How Ruth Bader Ginsburg Will Have The Last Laugh on Samuel Alito

2 years ago

Justice Samuel Alito, in drafting Dobbs v. Jackson Women’s Health Organization, said he and the other justices who joined him in ending a constitutional right to abortion had no ability to foresee what the political implications would be. Even if they could know, he added, justices have “no authority to let that knowledge influence our decision.”

Does Alito genuinely write his opinions with no concern at all of what the practical political consequences might be?

In overturning Roe v. Wade, a decision he said was “egregiously wrong,” Alito asserted that the place to decide the morality and legality of abortion is not the Supreme Court but the political process in 50 states.

So what does Alito think now, in the wake of Kansas voters resoundingly rejecting a proposal to remove protections for abortion rights from their state constitution?

These are not gotcha questions. Alito presumably would answer that what happened in Kansas on Tuesday is precisely the kind of democratic process that the Supreme Court “short-circuited,” as he wrote in Dobbs, when it established a national right to abortion by judicial edict even as the issue remained deeply unsettled in the society.

They are questions, however, that highlight how life is full of surprise and paradox, even for a Supreme Court justice who specializes in blustery self-assurance. Alito’s career as an advocate for social conservatism began long before he joined the court. His record is replete with deference to religious tradition and skepticism of loosening sexual mores on all fronts, including gay rights. His references to “abortionists” in the Dobbs opinion hardly conceal his personal disdain. There can be little doubt of how he would have cast his ballot if he were a Kansas voter.


Yet the Kansas result raises an arresting possibility: Alito’s long-term legacy may well be as the justice who facilitated a national consensus on behalf of abortion rights. Quite unintentionally, today’s hero of the “pro-life” movement could end up being a giant of the “pro-choice” movement.

Alito’s achievement was to take abortion out of the arena where it has been for a half-century — a place in which aggrieved advocates on both sides invoked a hypothetical world in which abortion is no longer legal — and move it to an emphatically real-world arena. In this new environment, all kinds of people who under ordinary circumstances would prefer not to have to think and argue about abortion must decide which side they are on.

There is good reason to be wary the old maxim of Fleet Street journalism — first simplify, then exaggerate — in some of the post-Kansas analysis. The impact of abortion politics on the mid-term elections remains murky. In most cases, voters will be choosing among candidates, not deciding a sharply framed referendum. Moreover, while Kansas is undoubtedly conservative, it is also a state with a Democratic governor and is not necessarily predictive of the dynamics in conservative states with abortion bans that took place immediately after the Supreme Court’s June ruling.

But if the Kansas result isn’t necessarily a portent of the politics of 2022 it is suggestive of the politics of 2032. Long-term, under current trends, it is easy to envisage a decisive shift that would leave a national resolution of the issue in favor of abortion rights, even in states that do not currently support that. It is hard to envisage the opposite result.

The difference lies in the gap between abstract politics and concrete politics. This is the same dynamic that makes Social Security highly popular among people who claim they disdain big government. The Kansas result, which mirrors polling showing solid majorities of people supported leaving Roe v. Wade intact, suggests that opponents of legal abortion do better when the prospect of an abortion ban is hypothetical, while abortion-rights supporters do better when the issue is tangibly real.

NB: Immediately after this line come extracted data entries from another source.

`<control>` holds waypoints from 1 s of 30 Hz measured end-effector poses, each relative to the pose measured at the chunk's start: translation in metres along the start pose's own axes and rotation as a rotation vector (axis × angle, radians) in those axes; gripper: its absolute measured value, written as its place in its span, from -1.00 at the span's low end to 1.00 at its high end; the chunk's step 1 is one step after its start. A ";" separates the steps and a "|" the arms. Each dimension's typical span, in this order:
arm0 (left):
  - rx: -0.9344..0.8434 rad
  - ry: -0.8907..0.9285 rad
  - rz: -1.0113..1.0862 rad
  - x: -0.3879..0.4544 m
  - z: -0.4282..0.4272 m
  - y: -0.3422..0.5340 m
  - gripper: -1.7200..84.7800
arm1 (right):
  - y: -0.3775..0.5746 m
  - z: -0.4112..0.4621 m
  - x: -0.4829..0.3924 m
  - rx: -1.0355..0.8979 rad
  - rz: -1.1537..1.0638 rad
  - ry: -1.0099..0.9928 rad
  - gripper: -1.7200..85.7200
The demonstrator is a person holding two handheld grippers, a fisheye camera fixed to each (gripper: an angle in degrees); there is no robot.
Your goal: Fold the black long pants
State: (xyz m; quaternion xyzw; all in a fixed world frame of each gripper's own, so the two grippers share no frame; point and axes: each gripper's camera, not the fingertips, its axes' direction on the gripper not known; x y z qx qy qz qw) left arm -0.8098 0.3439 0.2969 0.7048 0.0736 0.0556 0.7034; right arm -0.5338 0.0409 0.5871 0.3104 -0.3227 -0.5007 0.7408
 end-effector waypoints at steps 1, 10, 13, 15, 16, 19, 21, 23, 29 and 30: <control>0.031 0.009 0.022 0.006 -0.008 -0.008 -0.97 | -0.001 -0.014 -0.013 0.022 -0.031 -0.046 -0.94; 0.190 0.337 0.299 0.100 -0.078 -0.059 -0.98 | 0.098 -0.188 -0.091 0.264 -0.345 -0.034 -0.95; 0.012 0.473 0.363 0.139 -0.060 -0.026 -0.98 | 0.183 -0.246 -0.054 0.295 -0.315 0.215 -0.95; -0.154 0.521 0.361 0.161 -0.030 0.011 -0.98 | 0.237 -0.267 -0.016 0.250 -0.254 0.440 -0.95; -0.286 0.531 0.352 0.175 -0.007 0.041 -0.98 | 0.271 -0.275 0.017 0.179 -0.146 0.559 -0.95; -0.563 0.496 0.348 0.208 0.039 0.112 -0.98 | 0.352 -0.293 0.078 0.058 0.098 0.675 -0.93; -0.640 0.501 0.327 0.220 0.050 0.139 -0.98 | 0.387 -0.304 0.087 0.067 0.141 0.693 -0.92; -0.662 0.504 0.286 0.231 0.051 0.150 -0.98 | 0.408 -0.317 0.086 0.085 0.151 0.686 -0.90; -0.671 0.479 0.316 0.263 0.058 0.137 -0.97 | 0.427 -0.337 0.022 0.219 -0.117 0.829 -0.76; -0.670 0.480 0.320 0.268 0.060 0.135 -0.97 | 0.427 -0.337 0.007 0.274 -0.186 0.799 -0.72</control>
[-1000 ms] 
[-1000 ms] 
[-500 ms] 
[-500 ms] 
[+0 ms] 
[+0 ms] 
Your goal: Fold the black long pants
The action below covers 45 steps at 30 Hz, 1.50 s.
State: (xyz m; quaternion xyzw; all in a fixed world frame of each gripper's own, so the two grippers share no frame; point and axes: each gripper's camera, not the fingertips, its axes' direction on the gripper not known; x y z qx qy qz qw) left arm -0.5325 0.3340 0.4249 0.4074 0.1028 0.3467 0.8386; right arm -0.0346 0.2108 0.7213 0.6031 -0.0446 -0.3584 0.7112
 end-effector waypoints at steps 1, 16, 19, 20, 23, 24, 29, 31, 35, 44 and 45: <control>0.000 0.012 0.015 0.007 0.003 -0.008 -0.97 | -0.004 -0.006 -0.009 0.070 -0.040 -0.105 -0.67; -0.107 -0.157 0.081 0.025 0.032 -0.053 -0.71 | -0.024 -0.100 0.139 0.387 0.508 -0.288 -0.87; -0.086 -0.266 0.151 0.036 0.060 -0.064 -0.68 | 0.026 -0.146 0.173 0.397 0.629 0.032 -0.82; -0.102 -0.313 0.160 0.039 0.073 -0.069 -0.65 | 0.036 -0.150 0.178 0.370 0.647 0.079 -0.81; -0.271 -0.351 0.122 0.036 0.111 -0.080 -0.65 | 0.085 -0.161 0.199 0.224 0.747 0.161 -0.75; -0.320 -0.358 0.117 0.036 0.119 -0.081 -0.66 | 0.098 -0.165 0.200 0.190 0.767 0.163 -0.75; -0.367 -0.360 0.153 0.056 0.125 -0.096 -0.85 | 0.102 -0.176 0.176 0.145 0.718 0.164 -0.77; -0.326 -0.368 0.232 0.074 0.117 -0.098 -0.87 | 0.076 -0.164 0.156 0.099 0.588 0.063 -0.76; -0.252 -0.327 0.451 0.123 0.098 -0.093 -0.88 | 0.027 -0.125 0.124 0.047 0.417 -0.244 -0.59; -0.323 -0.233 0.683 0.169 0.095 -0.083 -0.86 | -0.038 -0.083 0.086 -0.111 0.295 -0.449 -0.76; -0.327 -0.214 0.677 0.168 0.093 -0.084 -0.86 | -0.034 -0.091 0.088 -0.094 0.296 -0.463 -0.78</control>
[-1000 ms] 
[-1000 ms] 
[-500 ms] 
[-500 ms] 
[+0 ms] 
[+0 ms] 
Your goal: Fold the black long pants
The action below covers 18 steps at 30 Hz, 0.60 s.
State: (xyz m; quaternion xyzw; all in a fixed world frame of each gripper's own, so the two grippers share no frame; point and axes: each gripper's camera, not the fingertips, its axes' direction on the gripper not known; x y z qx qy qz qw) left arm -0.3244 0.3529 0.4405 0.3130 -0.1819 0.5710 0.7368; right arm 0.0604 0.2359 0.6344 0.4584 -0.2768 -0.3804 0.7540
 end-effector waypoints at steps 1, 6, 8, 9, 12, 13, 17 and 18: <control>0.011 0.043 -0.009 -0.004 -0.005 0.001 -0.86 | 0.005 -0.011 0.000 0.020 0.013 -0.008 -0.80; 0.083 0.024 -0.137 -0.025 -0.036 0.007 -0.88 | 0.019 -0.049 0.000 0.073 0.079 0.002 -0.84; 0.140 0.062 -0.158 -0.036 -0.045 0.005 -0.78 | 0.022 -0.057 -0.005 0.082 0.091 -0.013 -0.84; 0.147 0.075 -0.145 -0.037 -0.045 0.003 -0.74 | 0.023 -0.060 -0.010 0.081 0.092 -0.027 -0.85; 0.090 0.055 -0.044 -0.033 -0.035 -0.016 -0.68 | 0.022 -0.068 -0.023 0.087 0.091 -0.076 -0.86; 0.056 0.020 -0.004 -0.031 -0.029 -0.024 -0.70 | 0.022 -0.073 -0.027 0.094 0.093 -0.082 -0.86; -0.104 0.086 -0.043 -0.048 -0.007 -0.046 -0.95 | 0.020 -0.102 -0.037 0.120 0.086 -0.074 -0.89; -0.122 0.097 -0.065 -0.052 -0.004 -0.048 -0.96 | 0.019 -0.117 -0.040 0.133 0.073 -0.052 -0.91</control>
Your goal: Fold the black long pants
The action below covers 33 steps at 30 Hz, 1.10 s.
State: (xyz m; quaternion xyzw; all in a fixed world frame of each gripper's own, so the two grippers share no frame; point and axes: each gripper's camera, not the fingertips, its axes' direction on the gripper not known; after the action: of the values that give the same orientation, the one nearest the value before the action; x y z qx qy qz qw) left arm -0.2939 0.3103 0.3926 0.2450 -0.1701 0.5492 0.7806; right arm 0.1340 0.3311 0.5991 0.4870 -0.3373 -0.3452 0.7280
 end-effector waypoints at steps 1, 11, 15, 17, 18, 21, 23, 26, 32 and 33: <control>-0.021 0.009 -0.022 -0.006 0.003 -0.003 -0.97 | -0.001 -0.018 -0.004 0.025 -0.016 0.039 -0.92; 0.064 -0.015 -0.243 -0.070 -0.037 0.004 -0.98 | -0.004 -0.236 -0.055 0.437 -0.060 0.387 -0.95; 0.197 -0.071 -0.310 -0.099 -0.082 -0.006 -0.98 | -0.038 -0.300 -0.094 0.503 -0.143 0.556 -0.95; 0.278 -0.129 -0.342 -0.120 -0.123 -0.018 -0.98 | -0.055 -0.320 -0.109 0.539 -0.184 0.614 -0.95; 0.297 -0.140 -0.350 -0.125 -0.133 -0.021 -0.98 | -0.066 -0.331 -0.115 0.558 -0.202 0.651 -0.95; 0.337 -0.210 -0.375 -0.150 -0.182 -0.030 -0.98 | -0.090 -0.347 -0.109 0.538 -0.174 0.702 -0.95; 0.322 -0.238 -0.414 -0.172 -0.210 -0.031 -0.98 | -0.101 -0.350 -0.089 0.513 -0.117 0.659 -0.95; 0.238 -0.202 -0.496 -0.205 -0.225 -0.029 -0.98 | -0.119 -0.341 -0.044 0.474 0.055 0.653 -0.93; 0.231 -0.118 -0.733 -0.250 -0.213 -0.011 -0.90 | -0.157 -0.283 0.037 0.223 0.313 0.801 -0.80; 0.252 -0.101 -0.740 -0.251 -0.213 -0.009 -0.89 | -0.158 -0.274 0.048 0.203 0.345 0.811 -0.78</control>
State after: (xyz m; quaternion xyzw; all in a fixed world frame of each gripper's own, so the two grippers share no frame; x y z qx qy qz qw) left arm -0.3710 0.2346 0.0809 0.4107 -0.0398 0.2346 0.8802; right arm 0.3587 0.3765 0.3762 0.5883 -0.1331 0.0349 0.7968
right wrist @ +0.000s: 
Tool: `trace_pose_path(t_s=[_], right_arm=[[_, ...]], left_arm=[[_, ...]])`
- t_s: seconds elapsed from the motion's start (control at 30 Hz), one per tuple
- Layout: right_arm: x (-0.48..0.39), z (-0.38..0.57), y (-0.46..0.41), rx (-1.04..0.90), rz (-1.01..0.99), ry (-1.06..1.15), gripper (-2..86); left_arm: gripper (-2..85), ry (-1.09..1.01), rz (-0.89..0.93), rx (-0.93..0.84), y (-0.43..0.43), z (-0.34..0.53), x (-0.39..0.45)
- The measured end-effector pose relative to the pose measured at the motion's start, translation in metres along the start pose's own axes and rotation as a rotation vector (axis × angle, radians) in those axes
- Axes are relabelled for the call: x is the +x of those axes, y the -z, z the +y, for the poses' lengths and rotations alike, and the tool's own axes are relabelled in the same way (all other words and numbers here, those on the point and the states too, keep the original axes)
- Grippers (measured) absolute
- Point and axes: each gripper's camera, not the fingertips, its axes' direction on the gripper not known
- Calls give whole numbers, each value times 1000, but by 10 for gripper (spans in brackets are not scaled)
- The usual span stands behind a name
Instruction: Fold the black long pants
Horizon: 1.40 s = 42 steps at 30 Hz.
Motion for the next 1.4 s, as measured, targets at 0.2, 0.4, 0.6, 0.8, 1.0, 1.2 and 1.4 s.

Values take on meaning not in the abstract but in the particular. What do you really believe when it is your adolescent child who is pregnant or has impregnated someone? Or your extramarital affair that results in a pregnancy? Or your obstetrician who calls to say she has unwelcome news from the results of a genetic test?

Thankfully, most people do not get to learn what they really believe by landing in such a situation. But lots of people — of all political persuasions — do get to learn. The Guttmacher Institute, which conducts research on abortion policy, found that about one in five pregnancies in 2020 ended in abortion. In an earlier study, from 2017, it found that about one in four women will have an abortion by age 45.

Is that number surprising? As long as abortion was a legal right, plenty of these women and their partners were likely animated by plenty of other political issues. The question now is what has changed, and Kansas suggests an answer.

Even many abortion-rights advocates acknowledge there is some truth to what Alito asserted multiple times in his opinion: That the court hindered, rather than helped, a national resolution of the abortion question. Somewhat tauntingly, the Dobbs opinion cited a 1992 speech from one of the most prominent abortion-rights supporters of all, Ruth Bader Ginsburg, that Roe “halted a political process that was moving in a reform direction and thereby, I believed, prolonged divisiveness and deferred stable settlement of the issue.”

It was as if Alito was playing a joke on Ginsberg’s memory by quoting her. It seems entirely likely that she will end up having the last laugh.